Memoir of Growing Up Fat Forces France to Look in the Mirror - SREinSF
https://www.nytimes.com/2017/10/21/world/europe/gabrielle-deydier-france-obesity-on-ne-nait-pas-grosse.html?hp&action=click&pgtype=Homepage&clickSource=story-heading&module=second-column-region&region=top-news&WT.nav=top-news&_r=0
======
VeejayRampay
I'm French and I hope we do not align with the American cultural doctrine of
self-reinforcement, which has, I dare say, slowly drifted towards a worrying
train of thought were everything is equal, any opinion has value, any choice
you make is to celebrated.

By all means, I don't see shaming as the sign of a healthy society and I hope
for people never to have to suffer humiliation or belittling, but there should
be, in my opinion, a certain level of acknowledgment that being overweight has
dire consequences for not only one's health on the middle to long term, but
also terrible side-effects in terms of public health and the economy at large.
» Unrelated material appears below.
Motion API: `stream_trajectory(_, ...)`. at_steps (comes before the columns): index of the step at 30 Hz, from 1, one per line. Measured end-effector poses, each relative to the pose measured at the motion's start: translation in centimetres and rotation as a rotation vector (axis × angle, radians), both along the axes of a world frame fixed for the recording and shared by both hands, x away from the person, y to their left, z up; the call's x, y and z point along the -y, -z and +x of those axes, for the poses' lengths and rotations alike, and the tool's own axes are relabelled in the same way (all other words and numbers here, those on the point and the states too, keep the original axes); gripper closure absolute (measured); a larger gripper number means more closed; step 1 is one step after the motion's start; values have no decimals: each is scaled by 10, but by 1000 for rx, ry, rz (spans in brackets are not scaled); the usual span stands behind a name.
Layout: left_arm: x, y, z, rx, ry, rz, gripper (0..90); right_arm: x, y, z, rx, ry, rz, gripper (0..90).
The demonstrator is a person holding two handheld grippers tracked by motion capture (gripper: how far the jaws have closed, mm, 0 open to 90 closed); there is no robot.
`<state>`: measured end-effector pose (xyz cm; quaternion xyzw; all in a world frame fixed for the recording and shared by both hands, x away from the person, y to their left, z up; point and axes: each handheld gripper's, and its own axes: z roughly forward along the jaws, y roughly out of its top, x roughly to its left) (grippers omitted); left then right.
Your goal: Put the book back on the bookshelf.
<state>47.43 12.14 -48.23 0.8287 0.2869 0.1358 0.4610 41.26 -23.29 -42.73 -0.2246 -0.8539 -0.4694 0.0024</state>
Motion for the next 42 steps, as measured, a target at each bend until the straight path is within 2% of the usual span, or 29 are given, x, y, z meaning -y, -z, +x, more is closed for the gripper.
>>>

As we're spending dozens of billions caring for diabetes, cholesterol,
hypertension, heart attacks and the myriad of other diseases that correlate
heavily with the lack of exercise and an unhealthy diet, we're neglecting
research, schools and the social fabric that used to make France a great
country to live in.

The ultimate irony is that we used to have a formula that worked just fine to
gift us with one of the highest life expectancies in western societies a few
decades ago, before we decided that Burger King, Coca Cola, Subway, McDonald's
and KFC really were what we had been missing for so long.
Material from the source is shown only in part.